======== EXTRACTED RECORDS ========

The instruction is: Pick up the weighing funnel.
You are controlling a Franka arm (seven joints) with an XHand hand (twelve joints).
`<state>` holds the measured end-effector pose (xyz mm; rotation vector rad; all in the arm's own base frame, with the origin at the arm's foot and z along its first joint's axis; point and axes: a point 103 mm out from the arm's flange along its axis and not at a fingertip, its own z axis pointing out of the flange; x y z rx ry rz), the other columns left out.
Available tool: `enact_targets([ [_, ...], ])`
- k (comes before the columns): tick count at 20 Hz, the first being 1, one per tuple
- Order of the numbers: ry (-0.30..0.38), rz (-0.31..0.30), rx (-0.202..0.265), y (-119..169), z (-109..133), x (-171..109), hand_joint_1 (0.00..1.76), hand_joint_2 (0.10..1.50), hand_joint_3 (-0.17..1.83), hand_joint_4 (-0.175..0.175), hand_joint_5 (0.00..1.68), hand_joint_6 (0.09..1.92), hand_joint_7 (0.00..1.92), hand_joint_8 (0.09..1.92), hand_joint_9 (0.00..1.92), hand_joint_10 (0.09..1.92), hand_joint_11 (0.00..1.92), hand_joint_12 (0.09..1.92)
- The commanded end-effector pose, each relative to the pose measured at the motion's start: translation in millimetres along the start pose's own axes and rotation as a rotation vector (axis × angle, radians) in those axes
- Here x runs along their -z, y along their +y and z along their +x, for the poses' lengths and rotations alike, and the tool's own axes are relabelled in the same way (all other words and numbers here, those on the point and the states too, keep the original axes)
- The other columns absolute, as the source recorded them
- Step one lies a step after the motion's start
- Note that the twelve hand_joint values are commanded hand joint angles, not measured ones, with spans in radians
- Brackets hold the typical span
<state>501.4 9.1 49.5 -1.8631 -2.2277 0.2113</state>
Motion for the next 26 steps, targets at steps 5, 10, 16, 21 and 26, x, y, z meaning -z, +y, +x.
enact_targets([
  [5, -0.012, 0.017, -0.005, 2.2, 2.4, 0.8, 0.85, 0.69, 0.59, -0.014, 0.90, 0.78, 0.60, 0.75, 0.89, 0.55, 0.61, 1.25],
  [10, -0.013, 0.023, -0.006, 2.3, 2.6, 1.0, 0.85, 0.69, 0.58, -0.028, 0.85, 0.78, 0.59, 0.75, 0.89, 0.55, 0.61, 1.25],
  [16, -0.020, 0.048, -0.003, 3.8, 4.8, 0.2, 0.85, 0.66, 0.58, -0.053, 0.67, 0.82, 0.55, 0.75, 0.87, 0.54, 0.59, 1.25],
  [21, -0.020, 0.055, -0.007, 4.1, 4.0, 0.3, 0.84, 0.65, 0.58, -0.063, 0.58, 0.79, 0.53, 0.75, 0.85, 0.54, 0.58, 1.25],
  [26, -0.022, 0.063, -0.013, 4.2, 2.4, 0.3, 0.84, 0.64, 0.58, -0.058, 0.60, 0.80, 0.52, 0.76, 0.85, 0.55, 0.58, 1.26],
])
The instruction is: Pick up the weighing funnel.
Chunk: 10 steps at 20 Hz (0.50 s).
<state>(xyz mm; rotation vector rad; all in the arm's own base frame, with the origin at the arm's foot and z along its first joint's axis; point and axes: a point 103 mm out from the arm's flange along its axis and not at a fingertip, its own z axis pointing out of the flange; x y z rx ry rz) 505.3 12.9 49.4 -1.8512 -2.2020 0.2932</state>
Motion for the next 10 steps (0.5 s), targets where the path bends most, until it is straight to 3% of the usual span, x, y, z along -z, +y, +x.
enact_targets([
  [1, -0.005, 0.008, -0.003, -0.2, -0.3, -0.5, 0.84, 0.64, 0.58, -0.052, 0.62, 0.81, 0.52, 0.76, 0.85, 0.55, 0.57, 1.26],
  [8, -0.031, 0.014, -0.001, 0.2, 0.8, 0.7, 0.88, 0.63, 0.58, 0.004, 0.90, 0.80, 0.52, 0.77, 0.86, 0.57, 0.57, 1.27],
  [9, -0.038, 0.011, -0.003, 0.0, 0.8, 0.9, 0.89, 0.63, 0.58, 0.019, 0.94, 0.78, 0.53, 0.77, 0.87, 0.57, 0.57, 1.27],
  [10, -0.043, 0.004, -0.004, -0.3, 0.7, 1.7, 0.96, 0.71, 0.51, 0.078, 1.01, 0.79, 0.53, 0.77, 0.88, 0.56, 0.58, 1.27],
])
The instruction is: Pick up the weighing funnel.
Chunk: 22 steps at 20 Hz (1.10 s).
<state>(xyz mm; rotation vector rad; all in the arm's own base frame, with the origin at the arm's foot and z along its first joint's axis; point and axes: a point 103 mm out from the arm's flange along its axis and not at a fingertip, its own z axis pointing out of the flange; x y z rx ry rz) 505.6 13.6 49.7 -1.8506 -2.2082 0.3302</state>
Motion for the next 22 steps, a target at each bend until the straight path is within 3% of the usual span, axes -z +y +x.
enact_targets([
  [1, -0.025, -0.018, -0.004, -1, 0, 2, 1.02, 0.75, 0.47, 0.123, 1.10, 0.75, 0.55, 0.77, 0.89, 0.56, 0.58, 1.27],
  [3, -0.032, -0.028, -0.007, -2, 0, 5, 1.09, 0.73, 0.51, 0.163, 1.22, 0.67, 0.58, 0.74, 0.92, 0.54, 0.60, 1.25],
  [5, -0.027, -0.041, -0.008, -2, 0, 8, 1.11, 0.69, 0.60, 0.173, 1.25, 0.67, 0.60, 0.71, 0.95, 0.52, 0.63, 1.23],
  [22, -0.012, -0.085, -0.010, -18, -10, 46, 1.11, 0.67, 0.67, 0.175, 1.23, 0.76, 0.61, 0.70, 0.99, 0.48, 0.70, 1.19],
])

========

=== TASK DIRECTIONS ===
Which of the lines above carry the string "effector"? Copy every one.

=== TASK ANSWER ===
`<state>` holds the measured end-effector pose (xyz mm; rotation vector rad; all in the arm's own base frame, with the origin at the arm's foot and z along its first joint's axis; point and axes: a point 103 mm out from the arm's flange along its axis and not at a fingertip, its own z axis pointing out of the flange; x y z rx ry rz), the other columns left out.
- The commanded end-effector pose, each relative to the pose measured at the motion's start: translation in millimetres along the start pose's own axes and rotation as a rotation vector (axis × angle, radians) in those axes

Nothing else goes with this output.